Esse é um dos aspectos que tornam a prevenção e o rastreamento particularmente importantes no câncer colorretal, doença que se desenvolve no cólon ou no reto e que, em grande parte dos casos, tem origem em pólipos — lesões inicialmente benignas que podem sofrer alterações ao longo do tempo.
Segundo o cirurgião do aparelho digestivo da Santa Casa de Piracicaba Henrique Cesta (CRM 144.216), a retirada dessas lesões durante a investigação permite interromper, em determinadas situações, a evolução que poderia levar ao câncer. “É uma característica importante desse tumor: temos a possibilidade de atuar antes mesmo que o câncer esteja estabelecido”, explica.
A atenção à doença ganha relevância diante de sua frequência. O Instituto Nacional de Câncer (INCA) estima 53.810 novos casos de câncer de cólon e reto por ano no Brasil entre 2026 e 2028, sendo 26.270 entre homens e 27.540 entre mulheres. Excluindo os tumores de pele não melanoma, é o segundo tipo de câncer mais incidente tanto em homens quanto em mulheres no País.
Prevenção começa nos hábitos de vida
Embora nem todos os casos possam ser evitados, alguns fatores relacionados ao estilo de vida interferem no risco de desenvolver câncer colorretal. Manter alimentação equilibrada, praticar atividade física regularmente, controlar o peso corporal, não fumar e evitar o consumo de bebidas alcoólicas estão entre as medidas associadas à prevenção.
“É uma doença relacionada a diferentes fatores. Há aqueles que não podemos modificar, como idade e histórico familiar, mas existem fatores ligados ao estilo de vida sobre os quais podemos atuar”, destaca Cesta.
Pessoas com histórico familiar de câncer colorretal ou de pólipos, doenças inflamatórias intestinais e determinadas condições hereditárias precisam de avaliação individualizada, pois podem apresentar risco aumentado e necessitar de acompanhamento específico.
Não esperar pelos sintomas
Outro ponto importante é não associar a investigação apenas ao surgimento de sintomas.

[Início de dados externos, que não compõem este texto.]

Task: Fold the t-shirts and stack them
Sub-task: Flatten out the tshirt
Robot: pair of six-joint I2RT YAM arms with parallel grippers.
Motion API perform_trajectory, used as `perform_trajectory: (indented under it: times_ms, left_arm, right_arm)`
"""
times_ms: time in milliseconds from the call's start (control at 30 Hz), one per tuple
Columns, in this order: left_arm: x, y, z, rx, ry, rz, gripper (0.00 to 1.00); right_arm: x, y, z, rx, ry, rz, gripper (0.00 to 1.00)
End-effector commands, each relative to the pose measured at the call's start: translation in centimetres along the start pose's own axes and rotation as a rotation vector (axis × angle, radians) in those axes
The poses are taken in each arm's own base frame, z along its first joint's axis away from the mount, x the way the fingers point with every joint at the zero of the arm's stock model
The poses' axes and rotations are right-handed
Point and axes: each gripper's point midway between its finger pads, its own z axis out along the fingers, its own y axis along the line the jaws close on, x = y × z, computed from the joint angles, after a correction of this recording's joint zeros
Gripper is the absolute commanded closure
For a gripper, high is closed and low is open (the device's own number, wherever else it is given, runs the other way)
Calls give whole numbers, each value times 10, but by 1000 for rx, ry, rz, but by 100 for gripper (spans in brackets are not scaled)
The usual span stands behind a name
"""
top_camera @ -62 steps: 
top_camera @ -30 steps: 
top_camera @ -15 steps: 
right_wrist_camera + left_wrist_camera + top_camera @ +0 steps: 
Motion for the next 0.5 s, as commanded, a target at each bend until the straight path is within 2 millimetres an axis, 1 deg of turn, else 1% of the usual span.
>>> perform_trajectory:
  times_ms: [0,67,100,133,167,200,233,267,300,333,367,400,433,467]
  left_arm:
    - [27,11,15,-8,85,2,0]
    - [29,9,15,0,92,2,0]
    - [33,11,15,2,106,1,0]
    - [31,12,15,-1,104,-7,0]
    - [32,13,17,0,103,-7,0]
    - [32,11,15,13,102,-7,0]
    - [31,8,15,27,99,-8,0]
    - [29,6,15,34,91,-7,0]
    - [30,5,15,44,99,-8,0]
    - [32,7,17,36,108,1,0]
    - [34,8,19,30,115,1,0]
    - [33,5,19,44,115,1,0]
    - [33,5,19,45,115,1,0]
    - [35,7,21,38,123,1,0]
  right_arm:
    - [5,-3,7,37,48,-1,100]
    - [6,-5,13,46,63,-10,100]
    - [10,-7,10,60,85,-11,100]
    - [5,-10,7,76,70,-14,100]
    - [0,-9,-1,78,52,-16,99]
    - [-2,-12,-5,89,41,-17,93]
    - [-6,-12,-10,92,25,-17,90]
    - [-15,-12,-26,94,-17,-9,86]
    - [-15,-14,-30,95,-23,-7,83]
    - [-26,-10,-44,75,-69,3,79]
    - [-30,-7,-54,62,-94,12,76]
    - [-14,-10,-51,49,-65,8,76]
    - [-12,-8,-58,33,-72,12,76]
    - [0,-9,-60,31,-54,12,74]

Em suas fases iniciais, o câncer colorretal pode não provocar manifestações perceptíveis.
Quando presentes, sinais como sangue nas fezes, alteração persistente do hábito intestinal, episódios prolongados de diarreia ou constipação, dor ou desconforto abdominal, perda de peso sem causa aparente, fraqueza e anemia devem ser investigados.
“Esses sintomas não significam necessariamente que a pessoa tenha câncer, mas devem ser investigados, principalmente quando persistem. A avaliação médica permite identificar a causa e definir se há necessidade de investigação complementar”, explica o cirurgião.

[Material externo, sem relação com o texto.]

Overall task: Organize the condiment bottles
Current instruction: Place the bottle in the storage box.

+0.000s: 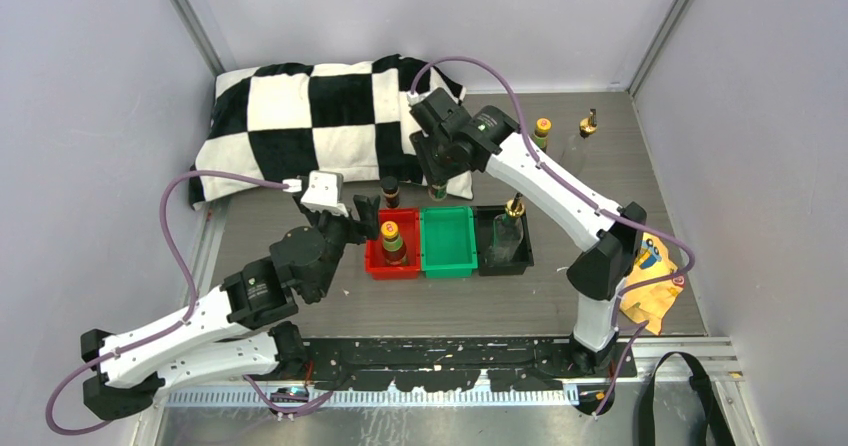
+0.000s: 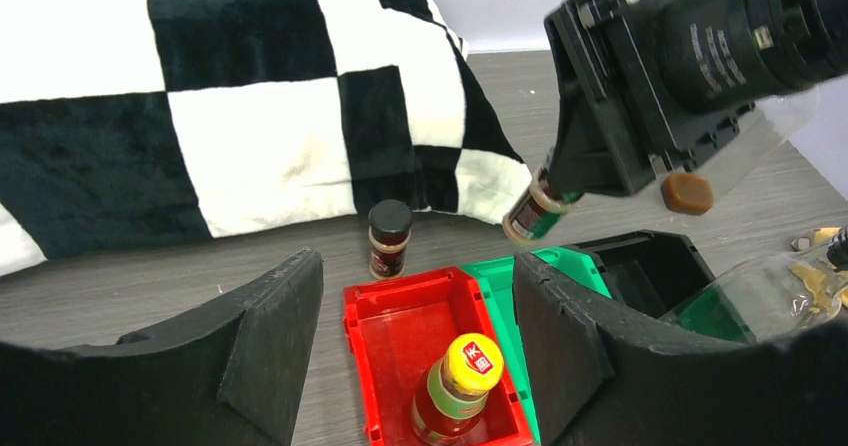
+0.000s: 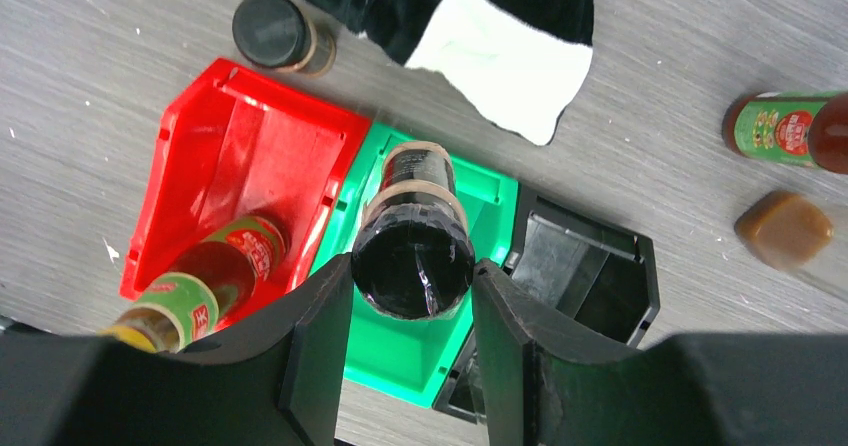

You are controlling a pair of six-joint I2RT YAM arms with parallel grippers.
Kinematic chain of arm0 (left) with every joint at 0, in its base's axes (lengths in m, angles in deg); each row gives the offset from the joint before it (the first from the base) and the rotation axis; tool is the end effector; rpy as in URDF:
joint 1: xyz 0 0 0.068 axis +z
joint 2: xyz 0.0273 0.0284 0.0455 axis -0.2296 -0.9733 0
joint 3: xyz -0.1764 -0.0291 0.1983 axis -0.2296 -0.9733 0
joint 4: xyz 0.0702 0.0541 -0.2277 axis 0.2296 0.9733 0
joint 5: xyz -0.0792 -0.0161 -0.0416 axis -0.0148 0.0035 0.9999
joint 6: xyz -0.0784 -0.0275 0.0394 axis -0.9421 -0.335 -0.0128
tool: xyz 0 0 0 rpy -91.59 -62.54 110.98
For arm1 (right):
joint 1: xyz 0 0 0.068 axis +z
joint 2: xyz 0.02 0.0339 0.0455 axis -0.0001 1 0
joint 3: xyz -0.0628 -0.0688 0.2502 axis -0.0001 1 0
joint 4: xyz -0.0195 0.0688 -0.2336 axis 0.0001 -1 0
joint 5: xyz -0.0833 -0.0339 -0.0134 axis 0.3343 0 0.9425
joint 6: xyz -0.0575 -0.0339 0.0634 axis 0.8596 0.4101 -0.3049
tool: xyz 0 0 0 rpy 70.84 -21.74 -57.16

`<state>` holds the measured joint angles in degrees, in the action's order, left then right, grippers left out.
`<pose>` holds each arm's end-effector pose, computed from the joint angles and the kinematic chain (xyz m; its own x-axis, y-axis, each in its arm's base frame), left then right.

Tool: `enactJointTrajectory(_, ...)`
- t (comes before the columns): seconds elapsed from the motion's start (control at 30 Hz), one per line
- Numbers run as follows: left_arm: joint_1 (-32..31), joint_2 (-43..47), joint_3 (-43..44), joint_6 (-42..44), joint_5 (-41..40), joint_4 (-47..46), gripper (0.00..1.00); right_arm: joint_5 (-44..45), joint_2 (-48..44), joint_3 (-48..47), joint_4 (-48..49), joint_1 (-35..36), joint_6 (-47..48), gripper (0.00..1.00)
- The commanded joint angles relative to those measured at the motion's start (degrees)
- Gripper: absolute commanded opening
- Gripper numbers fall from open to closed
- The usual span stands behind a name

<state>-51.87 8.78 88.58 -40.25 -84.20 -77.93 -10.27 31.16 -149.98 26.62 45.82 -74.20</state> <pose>0.1303 -0.1277 0.3605 -0.0823 -0.1635 -0.9831 0.2262 0.9577 -0.1782 0.2932 0.2732 0.3307 -0.7026 -0.3542 -0.6172 -0.4268 0.9038 -0.0327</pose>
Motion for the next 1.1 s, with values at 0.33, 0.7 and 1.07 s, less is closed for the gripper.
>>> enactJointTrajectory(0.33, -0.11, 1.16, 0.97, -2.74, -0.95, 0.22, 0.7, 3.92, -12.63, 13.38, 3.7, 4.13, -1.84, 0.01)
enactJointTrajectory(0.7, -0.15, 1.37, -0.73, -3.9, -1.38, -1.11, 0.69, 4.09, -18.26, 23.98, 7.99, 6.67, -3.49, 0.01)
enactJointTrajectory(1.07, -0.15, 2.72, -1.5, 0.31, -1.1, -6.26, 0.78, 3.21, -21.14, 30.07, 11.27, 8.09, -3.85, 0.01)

Rastreamento ganha novo recurso no SUS
Em 2026, o Ministério da Saúde incorporou ao SUS o Teste Imunoquímico Fecal (FIT) como exame de referência para o rastreamento do câncer colorretal em homens e mulheres assintomáticos entre 50 e 75 anos.
Realizado a partir de uma pequena amostra de fezes, o teste identifica quantidades de sangue que não são visíveis a olho nu e que podem estar relacionadas à presença de pólipos, lesões precursoras ou câncer. Quando o resultado indica necessidade de investigação, o paciente é encaminhado para exames complementares, como a colonoscopia.
Para Henrique Cesta, prevenção, rastreamento e diagnóstico precoce precisam caminhar juntos. Isso porque o câncer de intestino é uma doença tratável e, na maioria dos casos, apresenta possibilidade de cura quando identificado precocemente, antes de atingir outros órgãos.
“O objetivo é justamente não esperar a doença avançar para agir. Conhecer os fatores de risco, manter hábitos saudáveis, realizar o rastreamento quando indicado e investigar sinais persistentes aumentam nossas possibilidades de prevenção e de diagnóstico em fases mais favoráveis ao tratamento”, conclui.